For an archive of the more than 450 comments (yes you read that correctly.  More than four-hundred and fifty!) that were posted to Highway11.ca’s profile of Holtyre between 2008 and 2012, please click here.

Porquis Junction

The hamlet of Porquis Junction is about 10 minutes from Iroquois Falls. Porquis Junction used to be a small agricultural centre, with its own agricultural hall and even a John Deere dealership (Jensen’s Sales and Service) which serviced farms from Iroquois Falls to Matheson up until the early 1990s.

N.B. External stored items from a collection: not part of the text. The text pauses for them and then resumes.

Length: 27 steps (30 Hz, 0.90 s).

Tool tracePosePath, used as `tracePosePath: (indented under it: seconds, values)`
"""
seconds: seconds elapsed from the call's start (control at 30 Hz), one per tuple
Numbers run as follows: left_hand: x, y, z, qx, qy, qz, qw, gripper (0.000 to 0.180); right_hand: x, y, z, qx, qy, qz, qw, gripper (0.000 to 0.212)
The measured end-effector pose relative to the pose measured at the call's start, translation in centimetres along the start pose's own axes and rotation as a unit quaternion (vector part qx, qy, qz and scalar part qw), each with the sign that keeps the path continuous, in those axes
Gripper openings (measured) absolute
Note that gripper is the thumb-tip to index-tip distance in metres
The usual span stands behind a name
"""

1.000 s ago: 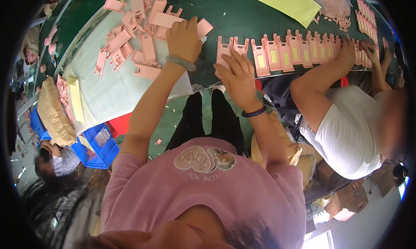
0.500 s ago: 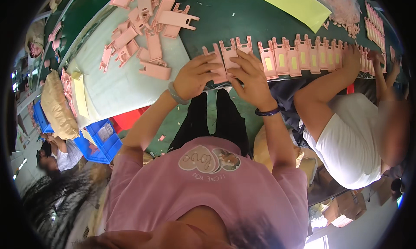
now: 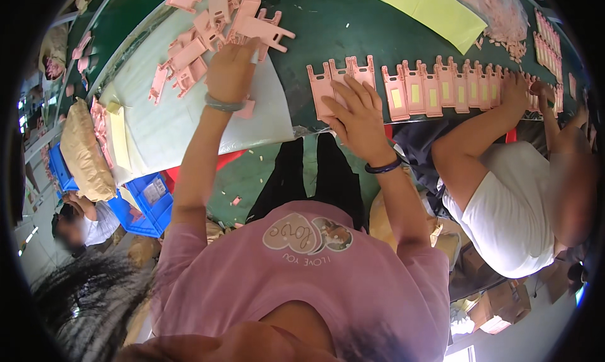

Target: Apply adhesive labels or strips to small pink plastic components at an assembly workbench.

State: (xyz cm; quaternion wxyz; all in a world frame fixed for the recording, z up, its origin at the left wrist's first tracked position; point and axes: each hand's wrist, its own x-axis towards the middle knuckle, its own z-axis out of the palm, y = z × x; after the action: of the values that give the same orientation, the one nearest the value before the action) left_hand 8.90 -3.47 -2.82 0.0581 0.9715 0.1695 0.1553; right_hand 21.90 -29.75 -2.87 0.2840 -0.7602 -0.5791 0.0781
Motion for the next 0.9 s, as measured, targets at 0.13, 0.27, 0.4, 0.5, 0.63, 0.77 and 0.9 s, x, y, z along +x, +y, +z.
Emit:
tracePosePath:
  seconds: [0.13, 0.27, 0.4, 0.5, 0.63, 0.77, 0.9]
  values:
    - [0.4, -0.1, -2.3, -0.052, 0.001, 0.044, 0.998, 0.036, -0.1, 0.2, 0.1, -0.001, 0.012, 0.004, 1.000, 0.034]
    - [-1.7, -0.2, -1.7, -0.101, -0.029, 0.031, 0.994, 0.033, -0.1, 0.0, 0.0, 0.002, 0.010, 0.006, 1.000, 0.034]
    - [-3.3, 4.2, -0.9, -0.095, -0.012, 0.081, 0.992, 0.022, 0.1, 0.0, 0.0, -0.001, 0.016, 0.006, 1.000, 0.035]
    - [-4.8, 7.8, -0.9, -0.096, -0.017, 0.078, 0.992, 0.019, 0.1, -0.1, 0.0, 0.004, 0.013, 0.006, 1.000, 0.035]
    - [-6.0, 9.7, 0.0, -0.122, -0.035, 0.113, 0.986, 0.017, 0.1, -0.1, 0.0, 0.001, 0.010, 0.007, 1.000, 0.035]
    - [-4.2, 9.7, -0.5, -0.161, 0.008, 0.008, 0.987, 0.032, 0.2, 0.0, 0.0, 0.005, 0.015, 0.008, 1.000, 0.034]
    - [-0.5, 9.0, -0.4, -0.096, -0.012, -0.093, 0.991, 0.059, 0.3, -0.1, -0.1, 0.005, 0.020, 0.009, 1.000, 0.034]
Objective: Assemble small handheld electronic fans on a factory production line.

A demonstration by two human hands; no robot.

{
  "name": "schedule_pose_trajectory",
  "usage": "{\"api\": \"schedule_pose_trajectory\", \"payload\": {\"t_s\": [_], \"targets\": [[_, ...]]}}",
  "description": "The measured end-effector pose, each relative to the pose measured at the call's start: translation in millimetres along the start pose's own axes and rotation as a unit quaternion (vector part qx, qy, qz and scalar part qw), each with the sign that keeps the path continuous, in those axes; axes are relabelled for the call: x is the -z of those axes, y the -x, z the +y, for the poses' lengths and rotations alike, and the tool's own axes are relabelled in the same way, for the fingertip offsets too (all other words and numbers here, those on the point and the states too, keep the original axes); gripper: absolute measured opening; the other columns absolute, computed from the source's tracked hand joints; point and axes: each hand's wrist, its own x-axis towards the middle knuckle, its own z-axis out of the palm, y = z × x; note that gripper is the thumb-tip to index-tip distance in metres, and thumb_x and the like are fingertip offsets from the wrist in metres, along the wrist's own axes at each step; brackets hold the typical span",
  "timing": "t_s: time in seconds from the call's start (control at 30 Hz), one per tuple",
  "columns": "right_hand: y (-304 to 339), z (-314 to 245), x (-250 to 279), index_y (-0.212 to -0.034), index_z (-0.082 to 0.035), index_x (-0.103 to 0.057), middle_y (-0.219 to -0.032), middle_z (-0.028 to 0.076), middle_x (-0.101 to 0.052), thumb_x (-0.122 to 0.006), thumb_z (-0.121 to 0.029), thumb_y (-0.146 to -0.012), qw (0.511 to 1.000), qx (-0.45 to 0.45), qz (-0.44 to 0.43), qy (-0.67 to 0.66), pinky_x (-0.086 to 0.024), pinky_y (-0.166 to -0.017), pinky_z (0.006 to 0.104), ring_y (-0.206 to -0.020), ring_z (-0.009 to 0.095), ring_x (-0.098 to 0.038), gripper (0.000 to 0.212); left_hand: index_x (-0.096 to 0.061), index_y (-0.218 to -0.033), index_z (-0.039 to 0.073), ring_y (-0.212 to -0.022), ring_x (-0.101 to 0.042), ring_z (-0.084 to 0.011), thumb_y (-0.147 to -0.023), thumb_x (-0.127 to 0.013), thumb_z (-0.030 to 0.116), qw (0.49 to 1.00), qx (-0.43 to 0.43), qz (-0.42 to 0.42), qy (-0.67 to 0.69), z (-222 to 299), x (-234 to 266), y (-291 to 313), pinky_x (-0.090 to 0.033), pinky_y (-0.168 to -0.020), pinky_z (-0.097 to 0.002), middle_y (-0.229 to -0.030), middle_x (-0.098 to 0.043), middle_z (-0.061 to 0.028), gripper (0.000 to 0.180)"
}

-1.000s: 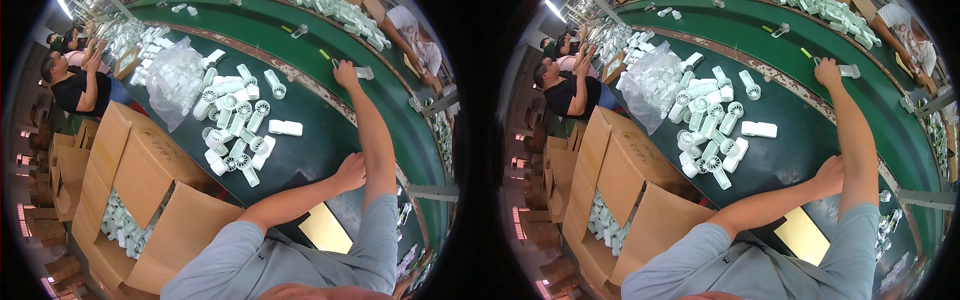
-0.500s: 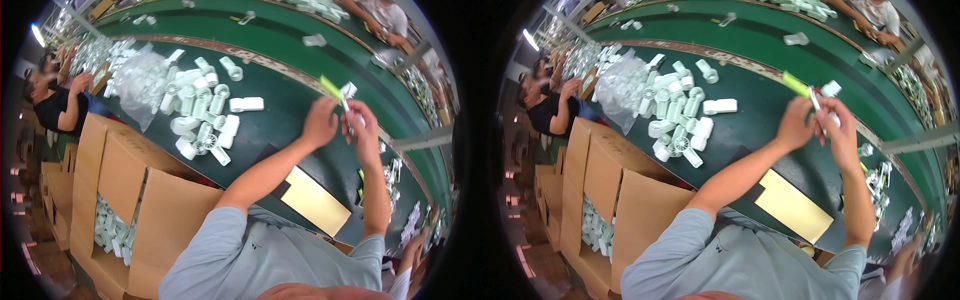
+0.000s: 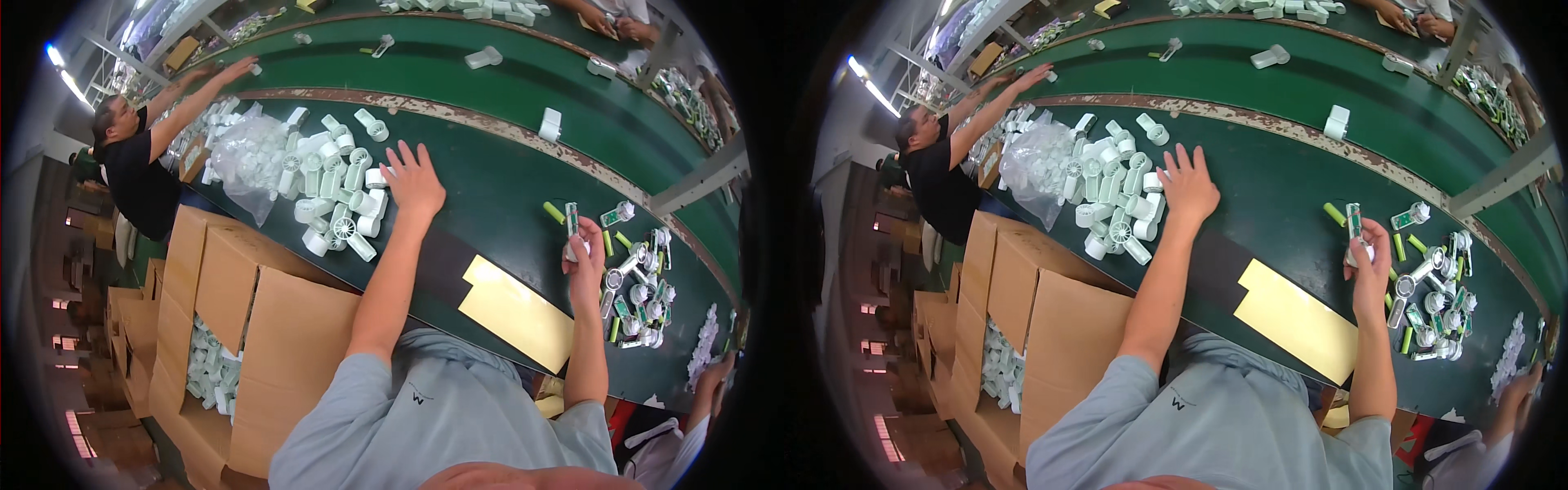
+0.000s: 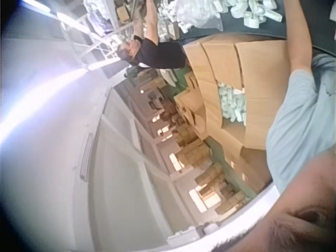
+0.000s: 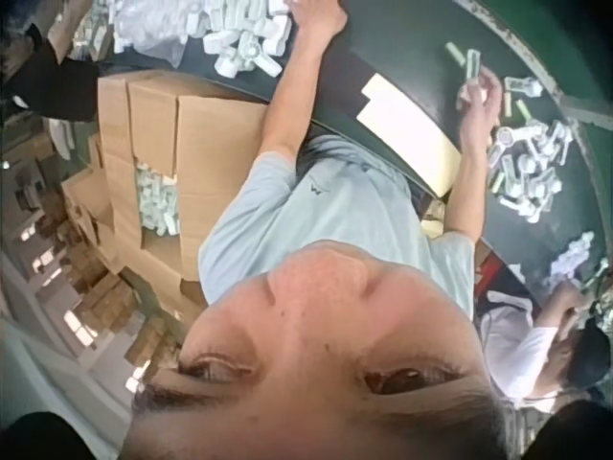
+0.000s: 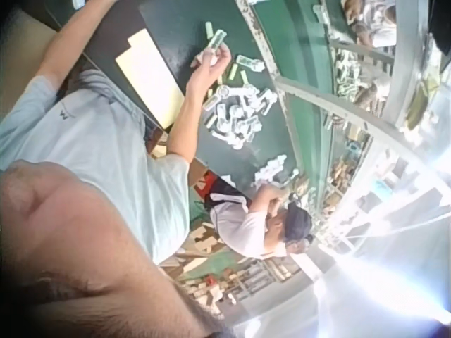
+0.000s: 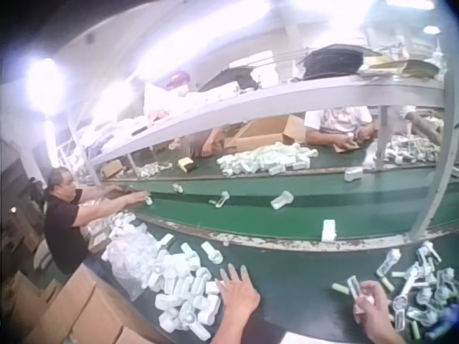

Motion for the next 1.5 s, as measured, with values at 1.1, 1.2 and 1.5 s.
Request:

Porquis Junction agricultural hall

Reminder of agricultural days of yore in northern Ontario

As far as I can tell, it is not pronounced Por-kee but Pork-wiss, which to me sounds like a brand of tinned ham.  The town should nominate someone as the official ‘Marquis of Porquis’ every year at the end of the Blues Fest or Ag Festival.  Why?  Because it just sounds cool.

Porquis must be the festival capital of the north as it hosts a number of different celebrations despite its relatively small size.  Known across the north, the Porquis Blues Festival is held on a small covered stage behind the community centre every July.   The town also hosts an Agricultural Fall Fair in August.  In 1986, the town made the news when the Porquis Fun Days festival attracted world-famous wrestler André the Giant, who then proceeded to eat the hamlet out of house and home.Porquis Jucntion blues festivalPorquis is about 10 minutes off Highway 11, on the way to Iroquois Falls.  This was the second time, after Opasatika, that I had been chased by a dog while taking pictures – I guess he was bored. Or just very protective of the Porquis Junction Agricultural Hall.